What's needed is an exact copy of all the data below, without pictures.

Records from a dataset:
- - - -
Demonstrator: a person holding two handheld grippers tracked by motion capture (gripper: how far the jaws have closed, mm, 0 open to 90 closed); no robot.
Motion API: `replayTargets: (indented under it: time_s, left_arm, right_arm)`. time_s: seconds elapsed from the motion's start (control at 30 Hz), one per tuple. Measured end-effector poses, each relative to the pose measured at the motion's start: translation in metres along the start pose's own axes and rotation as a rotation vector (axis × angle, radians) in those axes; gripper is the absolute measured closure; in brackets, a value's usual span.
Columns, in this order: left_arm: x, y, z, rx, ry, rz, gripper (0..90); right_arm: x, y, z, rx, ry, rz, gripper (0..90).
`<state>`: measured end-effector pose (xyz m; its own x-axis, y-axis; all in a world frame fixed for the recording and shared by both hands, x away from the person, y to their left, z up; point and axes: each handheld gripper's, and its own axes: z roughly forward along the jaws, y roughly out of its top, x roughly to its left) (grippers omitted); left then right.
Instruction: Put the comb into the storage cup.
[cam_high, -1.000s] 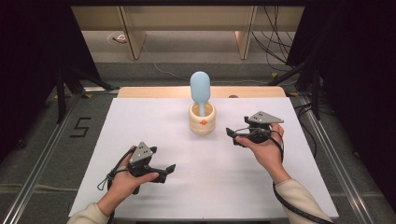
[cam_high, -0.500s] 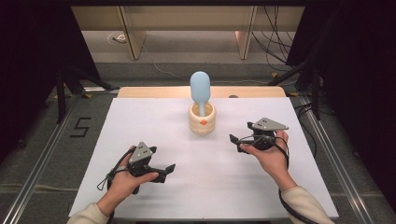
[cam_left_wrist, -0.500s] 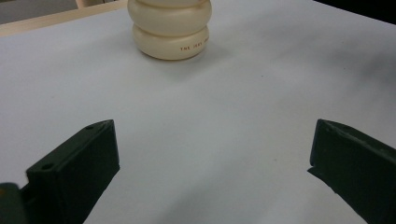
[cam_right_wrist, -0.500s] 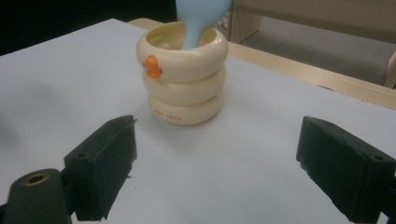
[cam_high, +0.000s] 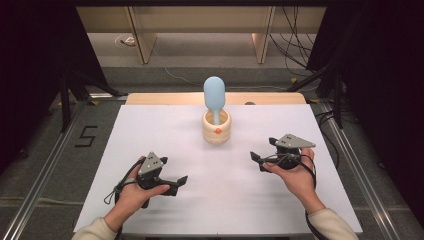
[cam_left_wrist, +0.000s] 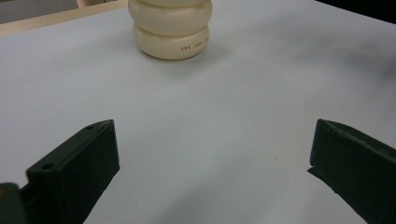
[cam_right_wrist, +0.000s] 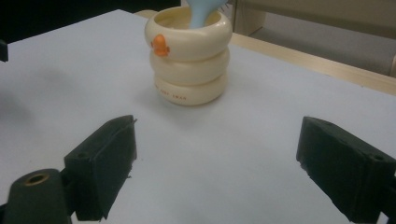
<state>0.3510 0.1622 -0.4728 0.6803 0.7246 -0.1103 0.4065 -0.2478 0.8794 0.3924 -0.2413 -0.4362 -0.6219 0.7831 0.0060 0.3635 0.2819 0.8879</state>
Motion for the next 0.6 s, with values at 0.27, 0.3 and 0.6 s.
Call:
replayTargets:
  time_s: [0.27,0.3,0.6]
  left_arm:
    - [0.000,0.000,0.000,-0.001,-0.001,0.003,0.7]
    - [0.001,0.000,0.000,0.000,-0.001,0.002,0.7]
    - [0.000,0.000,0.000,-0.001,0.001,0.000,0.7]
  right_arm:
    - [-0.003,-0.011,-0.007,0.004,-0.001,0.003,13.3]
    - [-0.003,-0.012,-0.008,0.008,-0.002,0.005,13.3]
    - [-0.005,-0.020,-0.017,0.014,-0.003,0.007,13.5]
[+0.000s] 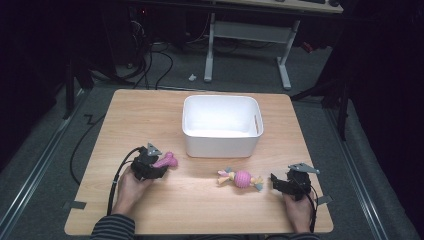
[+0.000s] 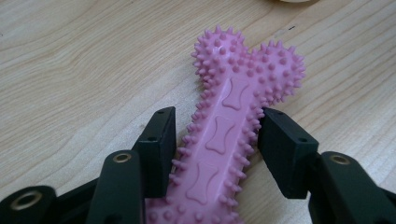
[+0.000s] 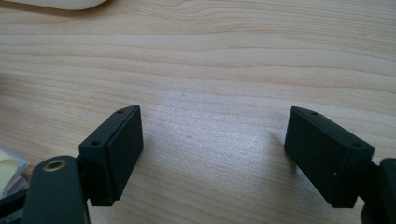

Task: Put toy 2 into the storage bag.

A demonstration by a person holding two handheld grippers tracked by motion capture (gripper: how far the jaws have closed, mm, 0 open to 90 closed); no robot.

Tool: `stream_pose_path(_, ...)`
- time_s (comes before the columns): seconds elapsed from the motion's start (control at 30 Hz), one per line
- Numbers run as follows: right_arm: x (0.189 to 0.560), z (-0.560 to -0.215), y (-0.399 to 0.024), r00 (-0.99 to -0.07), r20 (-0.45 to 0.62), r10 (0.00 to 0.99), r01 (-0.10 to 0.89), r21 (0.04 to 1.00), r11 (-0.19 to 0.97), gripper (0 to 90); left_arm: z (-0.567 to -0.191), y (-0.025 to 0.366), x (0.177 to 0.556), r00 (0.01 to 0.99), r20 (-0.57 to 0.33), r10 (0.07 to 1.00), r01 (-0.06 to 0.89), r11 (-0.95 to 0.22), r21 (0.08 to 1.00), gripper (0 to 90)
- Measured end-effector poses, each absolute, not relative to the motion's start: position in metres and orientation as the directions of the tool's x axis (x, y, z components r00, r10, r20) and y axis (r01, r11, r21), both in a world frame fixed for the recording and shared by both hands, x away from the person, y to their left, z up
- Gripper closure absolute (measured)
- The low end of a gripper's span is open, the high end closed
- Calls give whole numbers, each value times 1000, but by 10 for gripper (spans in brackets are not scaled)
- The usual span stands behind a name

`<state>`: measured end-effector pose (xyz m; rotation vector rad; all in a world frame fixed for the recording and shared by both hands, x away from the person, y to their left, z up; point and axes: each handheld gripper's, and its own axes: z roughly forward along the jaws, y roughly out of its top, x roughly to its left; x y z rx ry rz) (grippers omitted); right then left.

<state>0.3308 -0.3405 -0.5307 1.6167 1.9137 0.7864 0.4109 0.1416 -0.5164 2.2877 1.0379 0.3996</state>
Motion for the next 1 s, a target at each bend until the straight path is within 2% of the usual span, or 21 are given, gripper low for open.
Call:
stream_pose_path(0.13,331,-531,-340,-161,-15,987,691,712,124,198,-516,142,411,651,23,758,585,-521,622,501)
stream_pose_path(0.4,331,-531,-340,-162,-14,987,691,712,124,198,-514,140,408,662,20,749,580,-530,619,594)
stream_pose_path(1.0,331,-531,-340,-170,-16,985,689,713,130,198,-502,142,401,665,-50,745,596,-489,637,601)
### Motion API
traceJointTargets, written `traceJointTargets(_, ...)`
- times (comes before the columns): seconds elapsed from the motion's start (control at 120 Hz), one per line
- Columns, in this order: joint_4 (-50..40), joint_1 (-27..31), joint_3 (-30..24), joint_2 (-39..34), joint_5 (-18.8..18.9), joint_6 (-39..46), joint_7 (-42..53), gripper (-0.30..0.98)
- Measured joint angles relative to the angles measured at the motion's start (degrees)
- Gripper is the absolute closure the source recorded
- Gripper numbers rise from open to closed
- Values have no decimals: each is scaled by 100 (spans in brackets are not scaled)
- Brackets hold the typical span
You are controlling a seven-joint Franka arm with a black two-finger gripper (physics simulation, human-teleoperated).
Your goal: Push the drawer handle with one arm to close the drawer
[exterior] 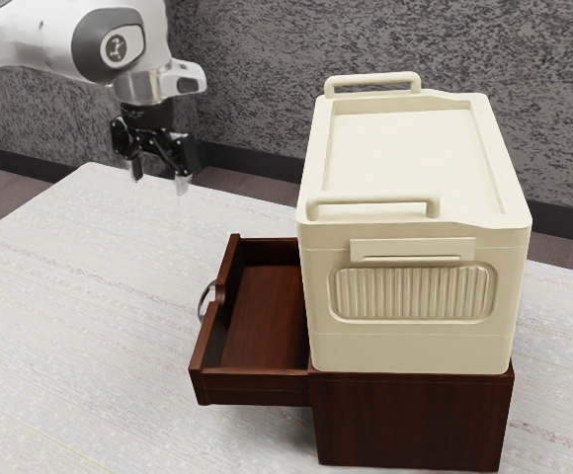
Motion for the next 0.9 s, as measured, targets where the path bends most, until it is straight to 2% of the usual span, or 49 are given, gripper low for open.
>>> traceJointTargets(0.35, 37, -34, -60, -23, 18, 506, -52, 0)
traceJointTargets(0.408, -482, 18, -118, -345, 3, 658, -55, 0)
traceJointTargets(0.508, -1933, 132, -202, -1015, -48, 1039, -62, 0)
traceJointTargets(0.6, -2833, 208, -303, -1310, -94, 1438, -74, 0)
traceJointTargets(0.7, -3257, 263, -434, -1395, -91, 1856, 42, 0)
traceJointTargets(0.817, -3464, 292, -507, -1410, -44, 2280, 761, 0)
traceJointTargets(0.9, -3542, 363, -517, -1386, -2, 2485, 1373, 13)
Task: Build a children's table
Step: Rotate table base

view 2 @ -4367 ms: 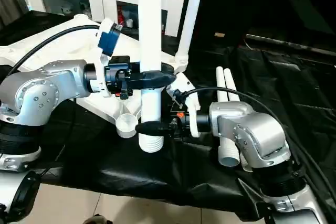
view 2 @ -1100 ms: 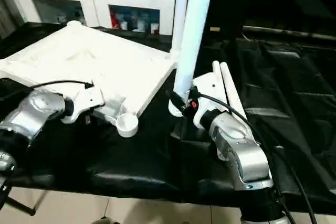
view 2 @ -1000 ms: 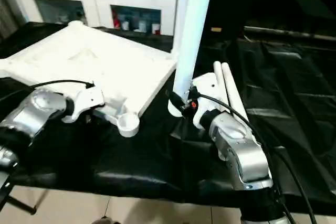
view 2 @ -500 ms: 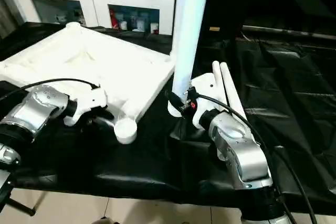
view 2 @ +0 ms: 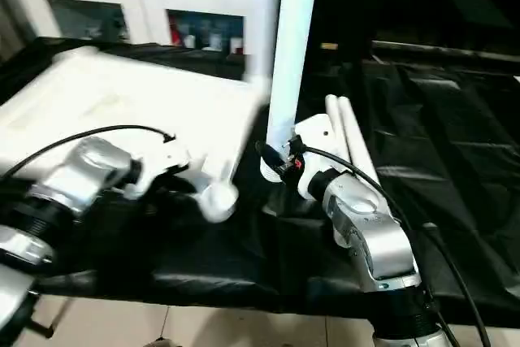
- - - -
§ **Finished task**:
Demonstrator: a person holding two handheld grippers tracked by motion capture (gripper: how far the jaws have closed, mm, 0 open to 90 closed); no robot.
Motion API: `replayTargets: (indented under it: time_s, left_arm, right_arm)`. time_s: seconds elapsed from the motion's start (control at 30 Hz), one per tuple. Measured end-effector poses, each relative to the pose measured at the motion's start: translation in metres along the start pose's own axes and rotation as a rotation vector (axis × angle, radians) in those axes; gripper is the absolute measured closure; in brackets, a value's usual span.
Columns, in this order: left_arm: x, y, z, rx, ry, rz, gripper (0..90); right_arm: x, y, z, rx, ry, rz, gripper (0..90).
`<state>`: measured end-effector pose (xyz m; its own x-axis, y-axis; all in a world frame fixed for the recording and shared by both hands, x away from the person, y to their left, z up; point and axes: each handheld gripper's, and its own axes: z roughly forward along the jaws, y roughly out of its top, x roughly to its left) (grippers omitted); left then right.
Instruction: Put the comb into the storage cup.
[cam_high, -1.000s] 
[cam_high, -0.500s] 
[cam_left_wrist, -0.500s] 
[cam_right_wrist, -0.500s] 
[cam_high, +0.000s] 
[cam_left_wrist, +0.000s] 
[cam_right_wrist, +0.000s] 
<state>0.3510 0.1622 -0.4728 0.6803 0.7246 -0.1103 0.4065 -0.2478 0.8794 0.3924 -0.2413 -0.4362 -0.6219 0.7831 0.0060 0.3635 0.2819 0.8879</state>
Motion for the next 0.6 s, with values at 0.27, 0.3 and 0.6 s.
Call:
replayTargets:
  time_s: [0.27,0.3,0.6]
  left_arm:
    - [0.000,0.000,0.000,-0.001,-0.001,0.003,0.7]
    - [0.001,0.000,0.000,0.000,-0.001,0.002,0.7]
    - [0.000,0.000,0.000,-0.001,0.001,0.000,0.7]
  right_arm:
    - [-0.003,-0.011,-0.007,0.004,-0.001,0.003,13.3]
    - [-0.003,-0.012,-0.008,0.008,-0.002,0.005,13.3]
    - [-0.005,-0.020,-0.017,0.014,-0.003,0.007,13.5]
[+0.000s] 
[+0.000s] 
[+0.000s] 

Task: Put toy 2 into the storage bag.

A demonstration by a person holding two handheld grippers tracked by motion capture (gripper: how far the jaws have closed, mm, 0 open to 90 closed); no robot.

Tool: `stream_pose_path(_, ...)`
- time_s (comes before the columns): seconds elapsed from the motion's start (control at 30 Hz), one per line
- Numbers run as follows: right_arm: x (0.189 to 0.560), z (-0.560 to -0.215), y (-0.399 to 0.024), r00 (-0.99 to -0.07), r20 (-0.45 to 0.62), r10 (0.00 to 0.99), r01 (-0.10 to 0.89), r21 (0.04 to 1.00), r11 (-0.19 to 0.97), gripper (0 to 90); left_arm: z (-0.567 to -0.191), y (-0.025 to 0.366), x (0.177 to 0.556), r00 (0.01 to 0.99), r20 (-0.57 to 0.33), r10 (0.07 to 1.00), r01 (-0.06 to 0.89), r11 (-0.95 to 0.22), r21 (0.08 to 1.00), gripper (0 to 90)
- Measured end-effector poses, each absolute, not relative to the motion's start: position in metres and orientation as the directions of the tool's x axis (x, y, z components r00, r10, r20) and y axis (r01, r11, r21), both in a world frame fixed for the recording and shared by both hands, x away from the person, y to their left, z up
- Gripper closure absolute (measured)
- The low end of a gripper's span is open, the high end closed
- Calls give whole numbers, each value times 1000, but by 10 for gripper (spans in brackets are not scaled)
- The usual span stands behind a name

`<state>`: measured end-effector pose (xyz m; rotation vector rad; all in a world frame fixed for the recording and shared by both hands, x away from the person, y to their left, z up; point and axes: each handheld gripper's, and its own axes: z roughly forward along the jaws, y roughly out of its top, x roughly to its left; x y z rx ry rz) (grippers omitted); right then left.

<state>0.3308 -0.3405 -0.5307 1.6167 1.9137 0.7864 0.4109 0.1416 -0.5164 2.2877 1.0379 0.3996</state>
Motion for the next 1 s, a target at each bend until the straight path is within 2% of the usual span, or 21 are given, gripper low for open.
Call:
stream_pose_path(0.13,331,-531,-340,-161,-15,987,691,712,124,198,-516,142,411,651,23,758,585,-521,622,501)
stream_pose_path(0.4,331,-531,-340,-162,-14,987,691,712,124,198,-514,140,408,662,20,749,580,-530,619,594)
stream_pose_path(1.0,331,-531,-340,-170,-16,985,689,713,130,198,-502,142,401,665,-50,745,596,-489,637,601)
### Motion API
traceJointTargets, written `traceJointTargets(_, ...)`
- times (comes before the columns): seconds elapsed from the motion's start (control at 120 Hz), one per line
- Columns, in this order: joint_4 (-50..40), joint_1 (-27..31), joint_3 (-30..24), joint_2 (-39..34), joint_5 (-18.8..18.9), joint_6 (-39..46), joint_7 (-42..53), gripper (-0.30..0.98)
- Measured joint angles relative to the angles measured at the motion's start (degrees)
- Gripper is the absolute closure the source recorded
- Gripper numbers rise from open to closed
- Values have no decimals: each is scaled by 100 (spans in brackets are not scaled)
- Brackets hold the typical span
You are controlling a seven-joint Franka arm with a black two-finger gripper (physics simulation, human-teleoperated).
Your goal: Push the drawer handle with one arm to close the drawer
[exterior] 
Motion for the next 0.9 s, as measured, targets where the path bends most, until it is straight to 2% of the usual span, or 49 are given, gripper low for open.
>>> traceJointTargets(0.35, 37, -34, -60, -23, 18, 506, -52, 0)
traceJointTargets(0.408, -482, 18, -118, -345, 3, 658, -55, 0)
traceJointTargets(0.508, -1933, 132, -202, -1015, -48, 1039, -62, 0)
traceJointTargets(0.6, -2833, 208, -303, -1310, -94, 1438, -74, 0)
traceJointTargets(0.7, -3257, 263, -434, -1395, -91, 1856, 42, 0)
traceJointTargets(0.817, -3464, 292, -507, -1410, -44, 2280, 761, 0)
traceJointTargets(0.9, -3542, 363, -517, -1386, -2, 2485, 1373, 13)
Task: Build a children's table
Step: Rotate table base

view 2 @ -4367 ms: 
view 2 @ -1100 ms: 
view 2 @ -1000 ms: 
view 2 @ -500 ms: 
view 2 @ +0 ms: 

What the exercise required has been answered in full.